* [WHAT YOU WILL DO]: Set down the whole listing verbatim.

* [DATA]:
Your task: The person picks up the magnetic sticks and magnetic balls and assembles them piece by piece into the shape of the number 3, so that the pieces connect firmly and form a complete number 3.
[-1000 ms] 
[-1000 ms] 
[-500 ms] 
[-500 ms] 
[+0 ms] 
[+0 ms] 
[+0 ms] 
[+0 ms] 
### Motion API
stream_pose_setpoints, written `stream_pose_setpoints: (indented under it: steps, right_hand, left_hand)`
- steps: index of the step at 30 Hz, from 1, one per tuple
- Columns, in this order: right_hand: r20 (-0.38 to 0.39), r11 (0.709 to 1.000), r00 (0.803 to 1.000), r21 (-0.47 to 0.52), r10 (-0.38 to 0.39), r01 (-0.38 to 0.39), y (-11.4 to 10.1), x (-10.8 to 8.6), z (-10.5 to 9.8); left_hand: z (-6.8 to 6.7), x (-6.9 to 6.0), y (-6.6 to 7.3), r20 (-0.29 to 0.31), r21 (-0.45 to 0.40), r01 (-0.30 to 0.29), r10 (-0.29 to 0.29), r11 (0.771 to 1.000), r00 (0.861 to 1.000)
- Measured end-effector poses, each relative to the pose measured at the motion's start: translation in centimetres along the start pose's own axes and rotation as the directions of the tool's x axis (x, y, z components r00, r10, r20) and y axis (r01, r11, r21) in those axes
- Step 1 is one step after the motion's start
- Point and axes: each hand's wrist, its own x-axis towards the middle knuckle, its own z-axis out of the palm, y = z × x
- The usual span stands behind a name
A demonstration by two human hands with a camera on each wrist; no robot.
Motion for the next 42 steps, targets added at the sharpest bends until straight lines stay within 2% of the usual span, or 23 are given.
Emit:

* [FINISHED EXERCISE]:
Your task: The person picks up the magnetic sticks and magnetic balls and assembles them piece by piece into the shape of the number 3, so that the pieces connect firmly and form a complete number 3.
[-1000 ms] 
[-1000 ms] 
[-500 ms] 
[-500 ms] 
[+0 ms] 
[+0 ms] 
[+0 ms] 
[+0 ms] 
### Motion API
stream_pose_setpoints, written `stream_pose_setpoints: (indented under it: steps, right_hand, left_hand)`
- steps: index of the step at 30 Hz, from 1, one per tuple
- Columns, in this order: right_hand: r20 (-0.38 to 0.39), r11 (0.709 to 1.000), r00 (0.803 to 1.000), r21 (-0.47 to 0.52), r10 (-0.38 to 0.39), r01 (-0.38 to 0.39), y (-11.4 to 10.1), x (-10.8 to 8.6), z (-10.5 to 9.8); left_hand: z (-6.8 to 6.7), x (-6.9 to 6.0), y (-6.6 to 7.3), r20 (-0.29 to 0.31), r21 (-0.45 to 0.40), r01 (-0.30 to 0.29), r10 (-0.29 to 0.29), r11 (0.771 to 1.000), r00 (0.861 to 1.000)
- Measured end-effector poses, each relative to the pose measured at the motion's start: translation in centimetres along the start pose's own axes and rotation as the directions of the tool's x axis (x, y, z components r00, r10, r20) and y axis (r01, r11, r21) in those axes
- Step 1 is one step after the motion's start
- Point and axes: each hand's wrist, its own x-axis towards the middle knuckle, its own z-axis out of the palm, y = z × x
- The usual span stands behind a name
A demonstration by two human hands with a camera on each wrist; no robot.
Motion for the next 42 steps, targets added at the sharpest bends until straight lines stay within 2% of the usual span, or 23 are given.
Emit:

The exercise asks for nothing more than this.